■ **WHAT IS NEEDED**: The full listing should be set down exactly as it reads.

● ● ●

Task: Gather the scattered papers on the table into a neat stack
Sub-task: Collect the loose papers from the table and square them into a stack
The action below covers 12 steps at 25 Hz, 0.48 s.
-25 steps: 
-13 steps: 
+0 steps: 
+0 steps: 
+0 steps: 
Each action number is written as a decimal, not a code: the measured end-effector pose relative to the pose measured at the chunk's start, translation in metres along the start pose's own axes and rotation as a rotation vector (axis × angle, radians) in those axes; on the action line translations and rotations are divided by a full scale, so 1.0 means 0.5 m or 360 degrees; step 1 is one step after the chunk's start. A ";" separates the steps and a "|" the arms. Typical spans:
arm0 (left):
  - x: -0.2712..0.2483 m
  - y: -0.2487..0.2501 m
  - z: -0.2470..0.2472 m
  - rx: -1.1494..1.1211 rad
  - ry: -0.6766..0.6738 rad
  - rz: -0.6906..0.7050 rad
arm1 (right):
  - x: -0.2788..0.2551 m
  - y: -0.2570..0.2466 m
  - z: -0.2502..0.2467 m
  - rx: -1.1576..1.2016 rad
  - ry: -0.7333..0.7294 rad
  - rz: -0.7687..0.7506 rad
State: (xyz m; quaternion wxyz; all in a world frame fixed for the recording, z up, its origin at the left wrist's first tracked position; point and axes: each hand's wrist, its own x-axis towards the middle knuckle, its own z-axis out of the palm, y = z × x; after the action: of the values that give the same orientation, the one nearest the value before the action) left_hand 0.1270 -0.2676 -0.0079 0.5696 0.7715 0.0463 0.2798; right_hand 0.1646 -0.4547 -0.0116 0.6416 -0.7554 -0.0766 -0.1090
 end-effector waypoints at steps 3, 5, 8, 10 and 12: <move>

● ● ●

■ **REPLY TO THE TASK**:
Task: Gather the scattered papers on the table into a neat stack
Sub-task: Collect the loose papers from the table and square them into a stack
The action below covers 12 steps at 25 Hz, 0.48 s.
-25 steps: 
-13 steps: 
+0 steps: 
+0 steps: 
+0 steps: 
Each action number is written as a decimal, not a code: the measured end-effector pose relative to the pose measured at the chunk's start, translation in metres along the start pose's own axes and rotation as a rotation vector (axis × angle, radians) in those axes; on the action line translations and rotations are divided by a full scale, so 1.0 means 0.5 m or 360 degrees; step 1 is one step after the chunk's start. A ";" separates the steps and a "|" the arms. Typical spans:
arm0 (left):
  - x: -0.2712..0.2483 m
  - y: -0.2487..0.2501 m
  - z: -0.2470..0.2472 m
  - rx: -1.1494..1.1211 rad
  - ry: -0.6766..0.6738 rad
  - rz: -0.6906..0.7050 rad
arm1 (right):
  - x: -0.2788..0.2551 m
  - y: -0.2570..0.2466 m
  - z: -0.2502..0.2467 m
  - rx: -1.1576..1.2016 rad
  - ry: -0.7333..0.7294 rad
  - rz: -0.7687..0.7506 rad
State: (xyz m; quaternion wxyz; all in a world frame fixed for the recording, z up, its origin at the left wrist's first tracked position; point and axes: each hand's wrist, its own x-axis towards the middle knuckle, its own z-axis out of the palm, y = z × x; after the action: of the values that give the same orientation, the one nearest the value before the action) left_hand 0.1270 -0.2676 -0.0079 0.5696 0.7715 0.0463 0.2798; right_hand 0.1646 -0.4547 -0.0116 0.6416 -0.7554 -0.0766 -0.1090
 end-effector waypoints at steps 3, 5, 8, 10 and 12: <move>

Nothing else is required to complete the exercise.